Exercise details → Filter the records below for the word "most". Copy each line that holds it.

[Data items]
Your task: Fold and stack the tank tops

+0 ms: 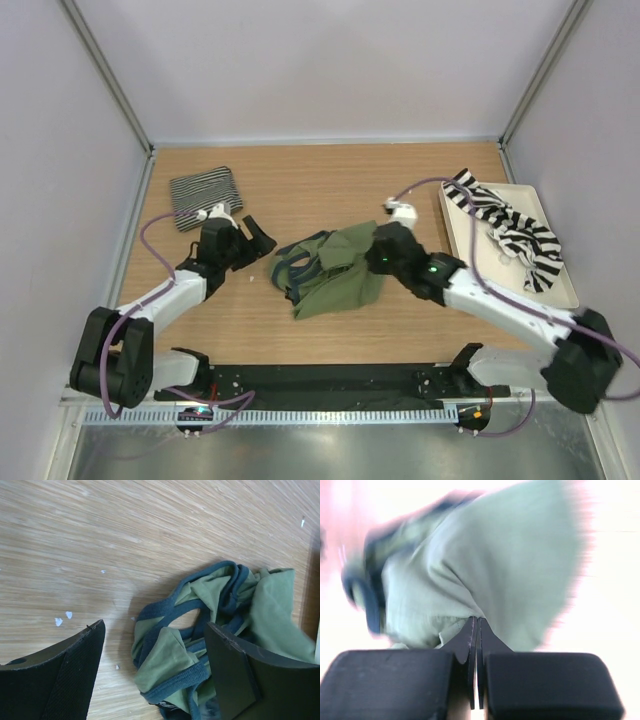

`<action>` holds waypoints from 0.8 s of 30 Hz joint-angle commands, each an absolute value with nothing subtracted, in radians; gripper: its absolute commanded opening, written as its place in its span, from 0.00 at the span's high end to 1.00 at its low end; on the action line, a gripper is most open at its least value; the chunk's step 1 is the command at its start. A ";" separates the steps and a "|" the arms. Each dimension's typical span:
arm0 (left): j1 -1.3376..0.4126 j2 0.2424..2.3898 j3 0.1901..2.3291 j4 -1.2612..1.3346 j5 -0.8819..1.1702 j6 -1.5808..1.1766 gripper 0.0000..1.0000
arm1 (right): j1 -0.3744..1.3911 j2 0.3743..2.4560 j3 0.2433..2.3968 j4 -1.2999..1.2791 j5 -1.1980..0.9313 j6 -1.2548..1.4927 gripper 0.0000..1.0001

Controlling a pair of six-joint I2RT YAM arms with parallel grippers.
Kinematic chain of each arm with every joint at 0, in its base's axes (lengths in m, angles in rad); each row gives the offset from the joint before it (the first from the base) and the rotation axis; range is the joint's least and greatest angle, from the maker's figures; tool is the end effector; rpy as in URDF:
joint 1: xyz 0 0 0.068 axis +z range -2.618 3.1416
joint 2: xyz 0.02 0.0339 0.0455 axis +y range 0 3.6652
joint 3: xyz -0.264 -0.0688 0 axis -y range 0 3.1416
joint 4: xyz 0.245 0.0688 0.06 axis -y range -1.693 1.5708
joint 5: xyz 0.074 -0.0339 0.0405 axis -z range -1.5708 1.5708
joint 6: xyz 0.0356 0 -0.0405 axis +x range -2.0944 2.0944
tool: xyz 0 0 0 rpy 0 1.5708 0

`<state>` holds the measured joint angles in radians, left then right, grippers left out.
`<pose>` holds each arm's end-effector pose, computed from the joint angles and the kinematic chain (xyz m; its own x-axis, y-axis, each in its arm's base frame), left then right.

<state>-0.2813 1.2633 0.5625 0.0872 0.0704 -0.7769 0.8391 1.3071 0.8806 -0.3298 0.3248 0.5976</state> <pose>0.2448 -0.0734 0.1899 -0.6273 -0.5467 -0.5546 -0.1510 0.7840 -0.6021 0.1938 0.1988 0.2477 -0.6885 0.0314 -0.7245 -0.1967 0.9535 0.2282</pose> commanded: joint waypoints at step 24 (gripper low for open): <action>-0.359 1.365 0.667 0.147 0.158 -0.709 0.22 | 0.738 1.313 0.893 -0.397 0.328 0.410 0.48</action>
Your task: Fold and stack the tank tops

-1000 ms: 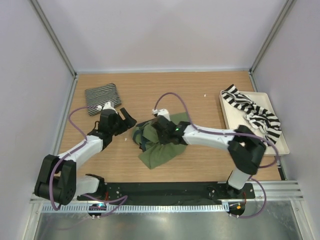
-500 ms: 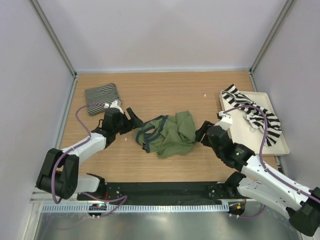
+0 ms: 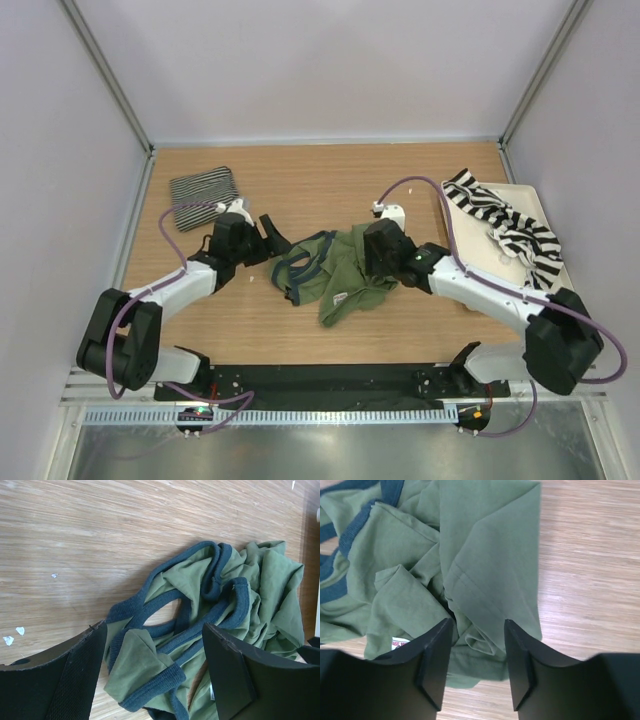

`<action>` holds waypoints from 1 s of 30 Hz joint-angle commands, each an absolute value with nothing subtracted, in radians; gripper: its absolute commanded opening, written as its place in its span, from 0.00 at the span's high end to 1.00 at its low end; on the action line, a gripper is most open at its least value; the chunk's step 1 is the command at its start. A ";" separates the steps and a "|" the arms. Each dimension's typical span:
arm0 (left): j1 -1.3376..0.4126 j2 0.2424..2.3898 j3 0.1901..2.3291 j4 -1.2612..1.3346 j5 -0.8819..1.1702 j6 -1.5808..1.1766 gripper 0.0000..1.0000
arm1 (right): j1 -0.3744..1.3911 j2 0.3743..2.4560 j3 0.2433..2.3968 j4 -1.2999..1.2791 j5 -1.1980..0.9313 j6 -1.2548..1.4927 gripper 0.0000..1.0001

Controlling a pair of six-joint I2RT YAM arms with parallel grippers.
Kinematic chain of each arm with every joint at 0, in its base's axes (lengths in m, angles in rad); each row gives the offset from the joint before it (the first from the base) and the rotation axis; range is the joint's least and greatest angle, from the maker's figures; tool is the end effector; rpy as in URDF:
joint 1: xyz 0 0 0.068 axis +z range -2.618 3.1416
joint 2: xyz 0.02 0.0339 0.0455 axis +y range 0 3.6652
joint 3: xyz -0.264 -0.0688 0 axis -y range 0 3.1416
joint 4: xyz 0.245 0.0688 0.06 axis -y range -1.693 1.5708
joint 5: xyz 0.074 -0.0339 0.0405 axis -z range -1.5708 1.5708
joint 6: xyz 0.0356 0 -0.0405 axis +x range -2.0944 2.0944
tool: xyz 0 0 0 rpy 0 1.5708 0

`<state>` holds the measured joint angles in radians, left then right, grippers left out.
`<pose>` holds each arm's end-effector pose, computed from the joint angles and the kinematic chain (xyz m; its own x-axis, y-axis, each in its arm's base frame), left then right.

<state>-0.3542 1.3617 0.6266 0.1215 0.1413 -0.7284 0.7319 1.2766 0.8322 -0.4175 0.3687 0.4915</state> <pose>0.2576 -0.1006 0.1890 -0.7035 -0.4425 -0.5561 -0.0227 0.7961 -0.6048 0.2022 0.1644 0.2336 -0.7097 -0.0457 -0.7030 -0.1292 0.9894 0.0660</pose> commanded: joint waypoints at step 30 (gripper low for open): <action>-0.371 1.355 0.684 0.126 0.183 -0.695 0.24 | 0.525 0.877 0.701 -0.517 0.532 0.705 0.24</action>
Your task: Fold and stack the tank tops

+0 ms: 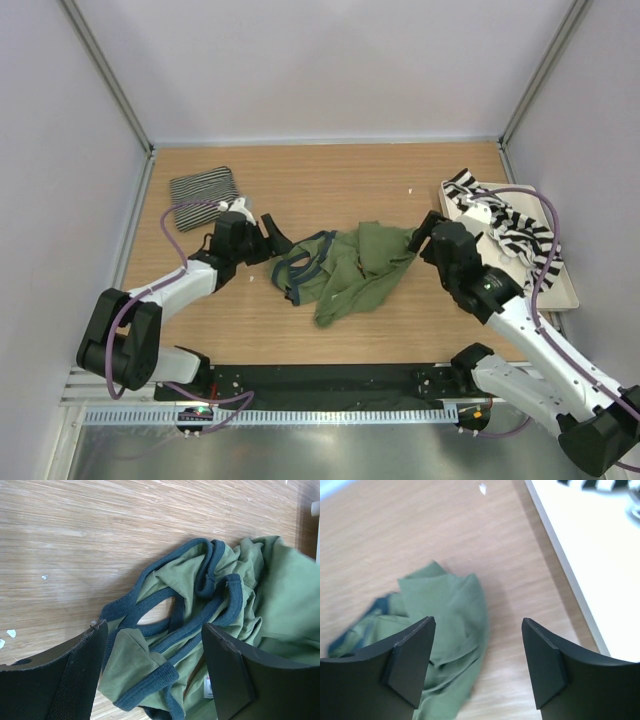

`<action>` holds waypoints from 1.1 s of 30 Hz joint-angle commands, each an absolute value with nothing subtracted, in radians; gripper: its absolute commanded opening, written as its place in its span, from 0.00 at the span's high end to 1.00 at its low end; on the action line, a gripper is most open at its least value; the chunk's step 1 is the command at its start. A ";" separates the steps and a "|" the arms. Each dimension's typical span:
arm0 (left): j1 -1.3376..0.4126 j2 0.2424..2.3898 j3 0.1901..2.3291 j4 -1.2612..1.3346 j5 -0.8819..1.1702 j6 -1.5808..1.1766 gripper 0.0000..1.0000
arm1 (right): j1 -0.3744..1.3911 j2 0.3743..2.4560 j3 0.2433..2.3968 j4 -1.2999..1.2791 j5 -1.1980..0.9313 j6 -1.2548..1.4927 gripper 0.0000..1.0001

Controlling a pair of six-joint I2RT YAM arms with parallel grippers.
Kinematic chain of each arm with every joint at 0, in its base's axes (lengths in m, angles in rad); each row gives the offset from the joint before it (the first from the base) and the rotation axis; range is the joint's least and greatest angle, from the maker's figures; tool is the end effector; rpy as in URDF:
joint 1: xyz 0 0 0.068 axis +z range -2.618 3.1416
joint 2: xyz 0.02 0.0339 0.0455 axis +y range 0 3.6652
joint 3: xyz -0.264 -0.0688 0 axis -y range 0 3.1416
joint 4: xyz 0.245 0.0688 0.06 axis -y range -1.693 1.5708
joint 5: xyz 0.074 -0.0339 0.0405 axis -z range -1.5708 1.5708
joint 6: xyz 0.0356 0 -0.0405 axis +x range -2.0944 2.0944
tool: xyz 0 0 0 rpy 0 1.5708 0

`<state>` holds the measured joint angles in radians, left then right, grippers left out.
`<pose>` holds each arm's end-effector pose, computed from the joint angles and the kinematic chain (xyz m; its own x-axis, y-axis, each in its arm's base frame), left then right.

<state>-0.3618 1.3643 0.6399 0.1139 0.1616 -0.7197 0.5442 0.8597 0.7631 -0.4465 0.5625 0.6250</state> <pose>0.2585 -0.1039 0.1919 -0.7147 -0.4251 -0.5554 0.0020 0.7928 -0.6095 0.1694 0.0803 0.2958 -0.3863 0.3448 -0.8555 0.2203 0.9352 0.2774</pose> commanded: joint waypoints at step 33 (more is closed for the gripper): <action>-0.397 1.368 0.706 0.109 0.184 -0.677 0.24 | 0.525 1.239 0.686 -0.450 0.313 0.586 0.43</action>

Answer to the problem →
`<action>` holds waypoints from 0.8 s of 30 Hz joint-angle commands, each an absolute value with nothing subtracted, in radians; gripper: its absolute commanded opening, written as its place in its span, from 0.00 at the span's high end to 1.00 at its low end; on the action line, a gripper is most open at its least value; the chunk's step 1 is the command at its start. A ";" separates the steps and a "|" the arms. Each dimension's typical span:
`<action>` holds waypoints from 1 s of 30 Hz joint-angle commands, each an absolute value with nothing subtracted, in radians; gripper: its absolute commanded opening, written as its place in its span, from 0.00 at the span's high end to 1.00 at its low end; on the action line, a gripper is most open at its least value; the chunk's step 1 is the command at its start. A ";" separates the steps and a "|" the arms. Each dimension's typical span:
`<action>` holds waypoints from 1.1 s of 30 Hz joint-angle commands, each an absolute value with nothing subtracted, in radians; gripper: its absolute commanded opening, written as its place in its span, from 0.00 at the span's high end to 1.00 at its low end; on the action line, a gripper is most open at its least value; the chunk's step 1 is the command at its start. A ";" separates the steps and a "|" the arms. Each dimension's typical span:

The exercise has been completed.